> **EXERCISE GOAL**
Among the records below, how many lines contain the word "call"? The answer is a single number.

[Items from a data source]
=== Begin Enclosure ===
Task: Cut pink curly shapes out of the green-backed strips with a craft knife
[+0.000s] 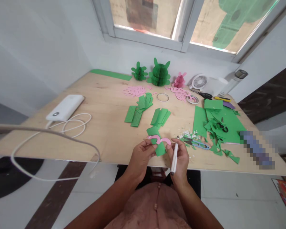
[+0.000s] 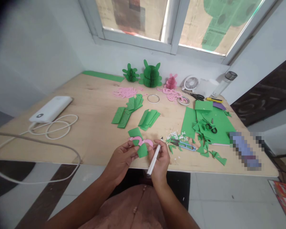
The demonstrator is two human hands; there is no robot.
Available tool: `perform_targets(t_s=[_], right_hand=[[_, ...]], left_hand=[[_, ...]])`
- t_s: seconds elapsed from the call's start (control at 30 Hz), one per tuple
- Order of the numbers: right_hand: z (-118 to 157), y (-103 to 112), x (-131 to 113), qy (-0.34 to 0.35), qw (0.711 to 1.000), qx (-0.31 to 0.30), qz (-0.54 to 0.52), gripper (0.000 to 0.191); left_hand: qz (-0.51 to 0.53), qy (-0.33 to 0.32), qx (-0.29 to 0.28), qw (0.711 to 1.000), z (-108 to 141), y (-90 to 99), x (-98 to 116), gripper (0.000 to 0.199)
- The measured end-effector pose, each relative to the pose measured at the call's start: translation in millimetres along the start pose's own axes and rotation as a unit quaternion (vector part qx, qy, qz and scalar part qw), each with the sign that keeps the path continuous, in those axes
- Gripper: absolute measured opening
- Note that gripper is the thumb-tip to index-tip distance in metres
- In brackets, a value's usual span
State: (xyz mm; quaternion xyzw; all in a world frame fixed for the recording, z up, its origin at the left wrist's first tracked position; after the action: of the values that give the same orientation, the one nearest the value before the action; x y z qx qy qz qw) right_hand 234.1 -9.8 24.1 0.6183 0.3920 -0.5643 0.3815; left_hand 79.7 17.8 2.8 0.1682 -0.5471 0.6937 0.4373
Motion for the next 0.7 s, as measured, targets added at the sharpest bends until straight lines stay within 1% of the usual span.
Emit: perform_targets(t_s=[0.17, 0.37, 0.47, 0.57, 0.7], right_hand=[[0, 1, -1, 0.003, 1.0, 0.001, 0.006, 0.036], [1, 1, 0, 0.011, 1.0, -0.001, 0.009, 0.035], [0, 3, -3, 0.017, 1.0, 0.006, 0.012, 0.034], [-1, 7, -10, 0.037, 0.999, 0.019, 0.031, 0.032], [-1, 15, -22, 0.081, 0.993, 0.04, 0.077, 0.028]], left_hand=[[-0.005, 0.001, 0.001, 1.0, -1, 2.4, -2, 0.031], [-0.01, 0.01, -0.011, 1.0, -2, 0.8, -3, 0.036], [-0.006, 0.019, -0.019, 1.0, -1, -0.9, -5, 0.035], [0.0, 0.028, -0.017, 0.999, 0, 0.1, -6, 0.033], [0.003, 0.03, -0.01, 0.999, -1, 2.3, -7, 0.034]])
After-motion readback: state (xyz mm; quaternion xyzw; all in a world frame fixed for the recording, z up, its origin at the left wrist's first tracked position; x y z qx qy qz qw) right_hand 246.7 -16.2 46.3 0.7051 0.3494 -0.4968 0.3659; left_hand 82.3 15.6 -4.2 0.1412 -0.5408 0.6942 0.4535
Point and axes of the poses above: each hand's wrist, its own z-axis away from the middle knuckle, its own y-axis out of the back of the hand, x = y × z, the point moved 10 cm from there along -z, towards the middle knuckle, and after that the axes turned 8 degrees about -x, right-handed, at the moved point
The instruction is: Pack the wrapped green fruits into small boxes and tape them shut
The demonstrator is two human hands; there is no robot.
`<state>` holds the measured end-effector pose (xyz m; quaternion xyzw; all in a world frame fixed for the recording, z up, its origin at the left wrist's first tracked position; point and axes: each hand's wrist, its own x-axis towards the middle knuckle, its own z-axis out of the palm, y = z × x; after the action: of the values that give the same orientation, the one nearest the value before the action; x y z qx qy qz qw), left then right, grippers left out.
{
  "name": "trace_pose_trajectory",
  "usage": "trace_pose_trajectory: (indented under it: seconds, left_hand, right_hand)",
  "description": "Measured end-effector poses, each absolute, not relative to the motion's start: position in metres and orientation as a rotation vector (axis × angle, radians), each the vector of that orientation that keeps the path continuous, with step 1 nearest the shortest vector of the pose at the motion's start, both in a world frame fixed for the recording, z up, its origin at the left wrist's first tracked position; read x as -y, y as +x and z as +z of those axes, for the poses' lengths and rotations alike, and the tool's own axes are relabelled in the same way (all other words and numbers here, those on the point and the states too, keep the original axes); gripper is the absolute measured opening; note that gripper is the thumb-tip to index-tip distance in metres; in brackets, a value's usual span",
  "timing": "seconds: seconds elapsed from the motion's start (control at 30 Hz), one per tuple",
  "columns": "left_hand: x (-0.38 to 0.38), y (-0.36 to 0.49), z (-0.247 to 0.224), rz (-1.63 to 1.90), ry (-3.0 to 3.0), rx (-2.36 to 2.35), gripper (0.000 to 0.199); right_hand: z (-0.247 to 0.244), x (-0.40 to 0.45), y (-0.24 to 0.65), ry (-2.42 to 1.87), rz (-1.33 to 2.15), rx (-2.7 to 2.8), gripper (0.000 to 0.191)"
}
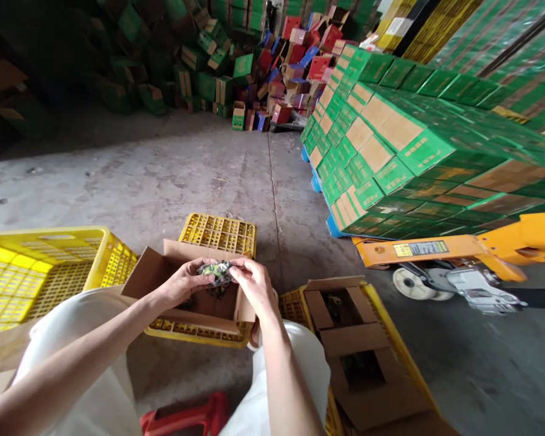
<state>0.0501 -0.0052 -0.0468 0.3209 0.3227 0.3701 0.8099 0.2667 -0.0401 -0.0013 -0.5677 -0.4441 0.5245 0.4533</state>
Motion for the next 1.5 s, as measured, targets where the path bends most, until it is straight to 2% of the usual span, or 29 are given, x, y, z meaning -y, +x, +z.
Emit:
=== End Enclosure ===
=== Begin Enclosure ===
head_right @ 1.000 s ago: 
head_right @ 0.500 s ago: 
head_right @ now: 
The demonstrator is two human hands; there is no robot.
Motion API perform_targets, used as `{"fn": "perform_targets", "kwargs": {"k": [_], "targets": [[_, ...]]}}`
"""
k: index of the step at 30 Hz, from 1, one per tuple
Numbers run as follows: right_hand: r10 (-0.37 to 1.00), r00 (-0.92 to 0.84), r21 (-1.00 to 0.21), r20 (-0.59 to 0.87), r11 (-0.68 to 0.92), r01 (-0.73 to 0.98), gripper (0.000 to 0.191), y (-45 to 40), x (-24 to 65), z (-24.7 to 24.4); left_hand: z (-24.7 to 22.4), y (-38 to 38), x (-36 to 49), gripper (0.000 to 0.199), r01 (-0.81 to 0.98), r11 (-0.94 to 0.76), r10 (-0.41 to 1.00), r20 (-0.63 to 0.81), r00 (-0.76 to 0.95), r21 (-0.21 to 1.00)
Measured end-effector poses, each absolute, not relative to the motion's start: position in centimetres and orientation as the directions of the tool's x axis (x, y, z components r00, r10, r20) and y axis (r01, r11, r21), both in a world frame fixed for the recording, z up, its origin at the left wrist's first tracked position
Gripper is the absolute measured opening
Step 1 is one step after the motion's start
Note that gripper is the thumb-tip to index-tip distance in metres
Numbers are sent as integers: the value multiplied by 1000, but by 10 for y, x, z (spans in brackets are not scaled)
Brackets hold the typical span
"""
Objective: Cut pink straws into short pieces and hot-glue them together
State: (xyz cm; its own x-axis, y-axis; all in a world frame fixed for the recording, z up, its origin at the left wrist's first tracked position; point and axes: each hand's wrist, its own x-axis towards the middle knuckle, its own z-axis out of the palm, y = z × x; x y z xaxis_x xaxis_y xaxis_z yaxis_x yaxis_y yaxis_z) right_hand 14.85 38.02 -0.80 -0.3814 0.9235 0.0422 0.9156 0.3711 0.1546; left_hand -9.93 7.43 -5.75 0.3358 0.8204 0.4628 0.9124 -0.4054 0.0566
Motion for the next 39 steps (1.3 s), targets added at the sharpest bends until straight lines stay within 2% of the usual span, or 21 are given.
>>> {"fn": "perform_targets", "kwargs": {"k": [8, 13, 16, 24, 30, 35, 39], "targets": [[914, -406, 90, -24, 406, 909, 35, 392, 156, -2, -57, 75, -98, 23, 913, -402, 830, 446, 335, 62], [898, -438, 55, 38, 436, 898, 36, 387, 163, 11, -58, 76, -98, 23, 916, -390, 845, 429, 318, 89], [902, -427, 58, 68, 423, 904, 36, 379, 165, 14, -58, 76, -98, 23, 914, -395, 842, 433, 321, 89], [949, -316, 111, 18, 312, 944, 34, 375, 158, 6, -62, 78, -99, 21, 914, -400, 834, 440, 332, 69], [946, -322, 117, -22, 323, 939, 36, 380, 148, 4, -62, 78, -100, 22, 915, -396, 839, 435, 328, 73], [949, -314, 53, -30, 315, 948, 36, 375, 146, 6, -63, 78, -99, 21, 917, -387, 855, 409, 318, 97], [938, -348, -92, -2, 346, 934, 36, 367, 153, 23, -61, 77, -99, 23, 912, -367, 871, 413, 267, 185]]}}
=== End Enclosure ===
> **SOLVED EXERCISE**
2